▸ **WHAT NEEDS TO BE DONE**: An unaltered copy of every line below is the expected output.

▸ **MATERIAL PROVIDED**:
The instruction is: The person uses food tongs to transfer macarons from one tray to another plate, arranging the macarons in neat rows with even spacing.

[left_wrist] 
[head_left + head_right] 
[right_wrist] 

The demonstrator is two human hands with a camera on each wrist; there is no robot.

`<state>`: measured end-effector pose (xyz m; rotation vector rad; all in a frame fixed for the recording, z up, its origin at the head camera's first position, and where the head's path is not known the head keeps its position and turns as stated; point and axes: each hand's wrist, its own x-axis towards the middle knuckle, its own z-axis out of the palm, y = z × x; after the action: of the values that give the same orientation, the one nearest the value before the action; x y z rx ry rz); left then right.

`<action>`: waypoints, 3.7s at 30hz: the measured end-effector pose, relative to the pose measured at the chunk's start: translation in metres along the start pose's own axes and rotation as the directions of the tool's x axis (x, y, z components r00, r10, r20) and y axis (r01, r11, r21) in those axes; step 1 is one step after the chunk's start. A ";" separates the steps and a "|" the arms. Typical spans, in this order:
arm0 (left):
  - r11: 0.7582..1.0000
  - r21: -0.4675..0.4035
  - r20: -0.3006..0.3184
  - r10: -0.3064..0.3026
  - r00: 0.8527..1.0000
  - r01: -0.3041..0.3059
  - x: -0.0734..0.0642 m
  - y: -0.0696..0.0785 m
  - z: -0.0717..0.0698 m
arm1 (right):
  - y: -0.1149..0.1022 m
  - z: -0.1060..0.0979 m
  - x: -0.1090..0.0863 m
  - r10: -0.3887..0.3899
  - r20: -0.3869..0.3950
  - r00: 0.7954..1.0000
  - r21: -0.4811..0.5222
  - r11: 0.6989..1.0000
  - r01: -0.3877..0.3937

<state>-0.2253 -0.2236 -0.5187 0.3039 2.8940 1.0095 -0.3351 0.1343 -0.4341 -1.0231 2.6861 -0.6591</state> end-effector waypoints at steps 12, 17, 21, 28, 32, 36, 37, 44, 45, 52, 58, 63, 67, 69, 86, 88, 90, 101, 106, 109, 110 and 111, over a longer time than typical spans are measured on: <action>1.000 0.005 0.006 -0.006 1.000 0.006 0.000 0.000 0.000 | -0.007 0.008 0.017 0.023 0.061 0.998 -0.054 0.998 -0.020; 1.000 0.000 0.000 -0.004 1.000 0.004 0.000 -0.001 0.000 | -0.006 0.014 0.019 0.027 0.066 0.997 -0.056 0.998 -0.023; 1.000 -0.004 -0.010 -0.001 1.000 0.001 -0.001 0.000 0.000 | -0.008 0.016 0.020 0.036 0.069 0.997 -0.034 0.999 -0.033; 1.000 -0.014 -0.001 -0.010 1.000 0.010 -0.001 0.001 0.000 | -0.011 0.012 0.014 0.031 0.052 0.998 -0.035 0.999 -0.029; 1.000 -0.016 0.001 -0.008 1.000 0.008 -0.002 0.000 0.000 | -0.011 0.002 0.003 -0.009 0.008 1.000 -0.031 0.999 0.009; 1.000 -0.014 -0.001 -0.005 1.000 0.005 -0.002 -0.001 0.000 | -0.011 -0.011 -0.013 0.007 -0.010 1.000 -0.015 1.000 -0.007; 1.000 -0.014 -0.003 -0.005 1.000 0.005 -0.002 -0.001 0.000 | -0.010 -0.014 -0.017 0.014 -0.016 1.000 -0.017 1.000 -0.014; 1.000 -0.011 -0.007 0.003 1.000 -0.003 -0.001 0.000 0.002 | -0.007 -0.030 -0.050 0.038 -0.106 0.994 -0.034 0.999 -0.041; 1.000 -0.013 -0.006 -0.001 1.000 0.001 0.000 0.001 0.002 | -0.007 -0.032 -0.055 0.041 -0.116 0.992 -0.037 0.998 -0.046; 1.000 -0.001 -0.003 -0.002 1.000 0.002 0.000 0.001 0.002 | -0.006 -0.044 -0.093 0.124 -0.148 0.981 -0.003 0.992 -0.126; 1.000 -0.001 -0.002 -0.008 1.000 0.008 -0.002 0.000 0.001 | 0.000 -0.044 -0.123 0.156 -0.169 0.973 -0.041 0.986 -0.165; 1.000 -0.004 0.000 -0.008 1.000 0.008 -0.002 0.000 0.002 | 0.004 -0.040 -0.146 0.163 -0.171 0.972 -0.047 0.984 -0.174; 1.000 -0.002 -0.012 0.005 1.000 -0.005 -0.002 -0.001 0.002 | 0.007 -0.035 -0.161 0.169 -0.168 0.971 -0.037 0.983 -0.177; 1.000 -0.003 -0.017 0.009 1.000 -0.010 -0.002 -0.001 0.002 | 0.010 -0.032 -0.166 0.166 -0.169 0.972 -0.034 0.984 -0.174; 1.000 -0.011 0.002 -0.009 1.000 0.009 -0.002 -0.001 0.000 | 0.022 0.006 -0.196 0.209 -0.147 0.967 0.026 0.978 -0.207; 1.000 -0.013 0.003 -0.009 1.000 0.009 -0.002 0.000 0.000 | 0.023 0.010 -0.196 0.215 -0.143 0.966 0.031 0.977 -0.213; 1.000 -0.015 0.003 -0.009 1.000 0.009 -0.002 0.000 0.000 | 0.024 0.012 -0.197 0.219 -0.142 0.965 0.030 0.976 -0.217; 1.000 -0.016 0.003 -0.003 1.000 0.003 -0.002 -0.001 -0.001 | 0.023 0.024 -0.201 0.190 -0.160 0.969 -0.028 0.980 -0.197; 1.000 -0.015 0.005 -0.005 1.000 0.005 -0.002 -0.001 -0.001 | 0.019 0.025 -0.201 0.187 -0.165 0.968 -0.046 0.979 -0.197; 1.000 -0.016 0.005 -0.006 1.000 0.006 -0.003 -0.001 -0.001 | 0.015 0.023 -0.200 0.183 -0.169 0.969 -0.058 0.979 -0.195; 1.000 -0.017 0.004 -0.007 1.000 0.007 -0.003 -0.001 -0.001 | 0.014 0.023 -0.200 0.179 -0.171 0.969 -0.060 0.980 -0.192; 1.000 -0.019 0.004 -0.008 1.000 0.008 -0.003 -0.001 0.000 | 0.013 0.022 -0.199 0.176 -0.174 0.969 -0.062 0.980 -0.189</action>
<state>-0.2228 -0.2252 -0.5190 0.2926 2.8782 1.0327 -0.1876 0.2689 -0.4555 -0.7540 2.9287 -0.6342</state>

▸ **OUTPUT OF THE EXERCISE**:
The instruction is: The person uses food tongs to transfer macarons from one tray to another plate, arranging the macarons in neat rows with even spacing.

[left_wrist] 
[head_left + head_right] 
[right_wrist] 

The demonstrator is two human hands with a camera on each wrist; there is no robot.

`<state>`: measured end-effector pose (xyz m; rotation vector rad; all in a frame fixed for the recording, z up, its origin at the head camera's first position, and where the head's path is not known the head keeps its position and turns as stated; point and axes: each hand's wrist, its own x-axis towards the middle knuckle, its own z-axis out of the palm, y = z × x; after the action: of the values that give the same orientation, the one nearest the value before the action; x y z rx ry rz); left then right.

`<action>`: waypoints, 3.7s at 30hz: the measured end-effector pose, relative to the pose measured at the chunk's start: translation in metres along the start pose's own axes and rotation as the directions of the tool's x axis (x, y, z components r00, r10, r20) and y axis (r01, r11, r21) in those axes; step 1 is one step after the chunk's start. A ";" separates the steps and a "|" the arms. Typical spans, in this order:
arm0 (left):
  - r11: 0.7582..1.0000
  - r21: -0.4675..0.4035
  - r20: -0.3006..0.3184
  - r10: -0.3064..0.3026
  - r00: 0.8527..1.0000
  - r01: -0.3041..0.3059
  - x: -0.0734..0.0642 m
  - y: -0.0696..0.0785 m
  - z: -0.0717..0.0698 m
arm1 (right):
  - y: -0.1149..0.1022 m
  - z: -0.1060..0.0979 m
  - x: -0.1090..0.0863 m
  - r10: -0.3887..0.3899
  - r20: -0.3869..0.3950
  - r00: 0.7954..1.0000
  - r21: -0.4811..0.5222
  - r11: 0.6989..1.0000
  - r01: -0.3877..0.3937

<state>-0.2253 -0.2236 -0.5187 0.3039 2.8940 1.0095 -0.3351 0.1343 -0.4341 -1.0231 2.6861 -0.6591</state> end-effector waypoints at steps 12, 17, 21, 28, 32, 36, 37, 44, 45, 52, 58, 63, 67, 69, 86, 88, 90, 101, 106, 109, 110 and 111, over a longer time than typical spans are measured on: <action>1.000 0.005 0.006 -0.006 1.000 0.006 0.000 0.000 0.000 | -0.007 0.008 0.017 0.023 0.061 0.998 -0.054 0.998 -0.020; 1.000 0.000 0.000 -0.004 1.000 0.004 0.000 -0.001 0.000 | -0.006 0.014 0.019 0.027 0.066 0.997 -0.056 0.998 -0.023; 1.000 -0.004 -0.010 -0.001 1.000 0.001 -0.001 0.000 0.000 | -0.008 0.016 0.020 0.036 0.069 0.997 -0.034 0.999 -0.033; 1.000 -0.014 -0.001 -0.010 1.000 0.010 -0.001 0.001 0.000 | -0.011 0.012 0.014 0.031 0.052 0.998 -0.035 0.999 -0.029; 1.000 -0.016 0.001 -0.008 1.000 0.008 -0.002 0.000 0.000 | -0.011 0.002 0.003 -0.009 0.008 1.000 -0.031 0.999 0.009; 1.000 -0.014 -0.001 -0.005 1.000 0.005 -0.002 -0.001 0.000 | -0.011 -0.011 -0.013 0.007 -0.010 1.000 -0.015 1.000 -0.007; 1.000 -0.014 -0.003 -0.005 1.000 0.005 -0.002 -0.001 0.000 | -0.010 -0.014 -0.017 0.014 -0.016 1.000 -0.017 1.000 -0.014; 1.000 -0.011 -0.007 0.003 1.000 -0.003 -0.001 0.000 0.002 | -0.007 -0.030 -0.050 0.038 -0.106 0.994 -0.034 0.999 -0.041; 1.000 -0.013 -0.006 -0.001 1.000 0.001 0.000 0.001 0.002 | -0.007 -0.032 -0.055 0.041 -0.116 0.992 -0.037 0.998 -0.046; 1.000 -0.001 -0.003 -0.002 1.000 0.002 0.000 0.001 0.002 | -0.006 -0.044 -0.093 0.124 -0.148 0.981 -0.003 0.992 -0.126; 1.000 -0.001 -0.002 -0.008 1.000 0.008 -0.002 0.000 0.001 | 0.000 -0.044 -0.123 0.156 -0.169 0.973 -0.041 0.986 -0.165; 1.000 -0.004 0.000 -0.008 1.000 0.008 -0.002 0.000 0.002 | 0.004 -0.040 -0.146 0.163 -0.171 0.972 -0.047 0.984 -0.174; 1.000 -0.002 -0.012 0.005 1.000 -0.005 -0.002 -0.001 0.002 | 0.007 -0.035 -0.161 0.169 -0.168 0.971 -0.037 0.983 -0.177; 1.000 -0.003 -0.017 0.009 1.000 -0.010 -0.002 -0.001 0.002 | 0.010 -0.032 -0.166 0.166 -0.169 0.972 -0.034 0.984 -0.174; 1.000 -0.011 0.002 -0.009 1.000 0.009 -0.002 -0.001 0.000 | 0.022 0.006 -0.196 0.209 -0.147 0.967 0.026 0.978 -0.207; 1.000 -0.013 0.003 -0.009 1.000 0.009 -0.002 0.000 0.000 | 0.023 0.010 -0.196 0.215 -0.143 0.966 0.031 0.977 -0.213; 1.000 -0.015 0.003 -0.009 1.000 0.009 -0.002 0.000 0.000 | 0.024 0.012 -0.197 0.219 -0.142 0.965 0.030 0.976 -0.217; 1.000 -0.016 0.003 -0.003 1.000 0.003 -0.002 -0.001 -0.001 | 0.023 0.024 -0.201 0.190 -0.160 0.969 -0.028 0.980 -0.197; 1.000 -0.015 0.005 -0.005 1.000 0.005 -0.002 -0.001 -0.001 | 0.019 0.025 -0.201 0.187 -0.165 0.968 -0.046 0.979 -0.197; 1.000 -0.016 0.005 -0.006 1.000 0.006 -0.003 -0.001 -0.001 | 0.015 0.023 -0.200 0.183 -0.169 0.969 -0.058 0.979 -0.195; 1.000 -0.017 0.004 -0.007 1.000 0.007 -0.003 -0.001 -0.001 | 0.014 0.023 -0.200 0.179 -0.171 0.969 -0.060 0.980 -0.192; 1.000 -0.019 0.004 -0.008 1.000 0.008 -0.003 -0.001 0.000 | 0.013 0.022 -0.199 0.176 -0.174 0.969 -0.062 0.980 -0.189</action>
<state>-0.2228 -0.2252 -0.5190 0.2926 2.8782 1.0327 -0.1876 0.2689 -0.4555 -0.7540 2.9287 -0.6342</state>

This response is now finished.